There had been racial trouble in South Carolina all summer. Massachusetts-born Daniel H. Chamberlain, the eloquent and conscientious Republican governor, had been unable to keep order. Thousands of armed whites belonging to rifle clubs roamed the state, systematically terrorizing Negro voters. The Negroes returned the violence, particularly in the eastern part of the state, where Negro field hands were on strike against the rice plantations for higher wages. Bands of these laborers harassed the non-striking workers and attacked whites at random. The fact that the Democrats had nominated a former Confederate general, Wade Hampton, to run against Chamberlain for governor, did not make matters less tense.

On September 16 there came a bloody collision between the races at the town of Ellenton. Other riots followed, and law and order broke down entirely in South Carolina. As chaos threatened, Governor Chamberlain asked President Grant to send Federal soldiers to restore peace in the troubled state.

Under similar circumstances, in 1875, Grant had refused to send troops to Mississippi, because it seemed politically unwise for him to extend the military suppression of the southern whites. Thus Mississippi had been redeemed. But now it was a presidential election year, and the Republicans were aware that if they lost South Carolina they would lose the election. Grant weighed all the political risks and dispatched the troops. On October 17, 1876, he issued a proclamation of insurrection and ordered thirty-three companies of Federal soldiers into South Carolina. This was nearly the whole defense force for the Atlantic seaboard. The soldiers spread out through the state in small squads and brought the rioting to an end.

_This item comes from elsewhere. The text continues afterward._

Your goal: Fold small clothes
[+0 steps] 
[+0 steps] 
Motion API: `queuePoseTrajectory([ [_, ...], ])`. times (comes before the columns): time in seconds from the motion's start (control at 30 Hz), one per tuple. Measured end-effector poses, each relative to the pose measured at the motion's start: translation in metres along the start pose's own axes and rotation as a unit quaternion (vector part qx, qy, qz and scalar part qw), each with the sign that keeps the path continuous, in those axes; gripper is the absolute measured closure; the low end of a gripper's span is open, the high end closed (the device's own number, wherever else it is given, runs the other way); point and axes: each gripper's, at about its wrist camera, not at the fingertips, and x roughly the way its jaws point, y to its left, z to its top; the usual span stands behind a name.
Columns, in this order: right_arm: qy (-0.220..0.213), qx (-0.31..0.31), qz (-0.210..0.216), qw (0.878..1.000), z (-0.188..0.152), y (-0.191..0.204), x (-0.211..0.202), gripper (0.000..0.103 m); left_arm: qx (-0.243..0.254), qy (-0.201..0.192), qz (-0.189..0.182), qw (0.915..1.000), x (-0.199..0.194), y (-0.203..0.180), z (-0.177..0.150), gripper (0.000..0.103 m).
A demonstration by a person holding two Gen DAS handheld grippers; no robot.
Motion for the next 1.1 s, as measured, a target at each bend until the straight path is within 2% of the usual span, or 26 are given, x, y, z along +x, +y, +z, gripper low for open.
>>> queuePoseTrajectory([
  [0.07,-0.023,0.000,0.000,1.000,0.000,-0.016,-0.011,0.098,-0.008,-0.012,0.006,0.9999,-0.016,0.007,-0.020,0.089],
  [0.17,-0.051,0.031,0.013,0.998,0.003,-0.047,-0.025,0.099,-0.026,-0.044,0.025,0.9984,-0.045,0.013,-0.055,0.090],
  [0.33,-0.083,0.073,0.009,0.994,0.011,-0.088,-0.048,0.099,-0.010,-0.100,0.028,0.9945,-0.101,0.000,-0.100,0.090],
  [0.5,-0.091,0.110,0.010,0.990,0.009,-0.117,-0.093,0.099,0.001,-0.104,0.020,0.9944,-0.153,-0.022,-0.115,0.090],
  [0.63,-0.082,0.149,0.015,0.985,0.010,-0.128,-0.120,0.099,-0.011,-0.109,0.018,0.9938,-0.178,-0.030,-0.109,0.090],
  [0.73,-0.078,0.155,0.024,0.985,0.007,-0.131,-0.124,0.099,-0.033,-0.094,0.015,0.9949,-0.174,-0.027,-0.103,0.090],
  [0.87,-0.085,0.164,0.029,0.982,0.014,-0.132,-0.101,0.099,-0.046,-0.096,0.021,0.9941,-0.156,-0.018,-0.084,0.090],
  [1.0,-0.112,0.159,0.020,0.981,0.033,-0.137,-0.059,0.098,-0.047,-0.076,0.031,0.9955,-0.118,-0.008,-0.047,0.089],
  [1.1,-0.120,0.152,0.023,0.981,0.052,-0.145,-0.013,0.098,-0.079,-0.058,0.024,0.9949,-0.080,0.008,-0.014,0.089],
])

Two weeks before Election Day, South Carolina was thus under full military occupation. The occupying soldiers were Northerners and Civil War veterans, mainly—which meant they were Republicans. They knew they had not been sent merely to keep order, but to watch over the presidential election. On October 19 The Nation expressed its fear that “the soldiers … who are now making arrests for ‘intimidation’ in South Carolina, and who are to preserve order at the polls on Election Day, are really an armed force in the service, and acting under the orders of, one of the parties to the political contest.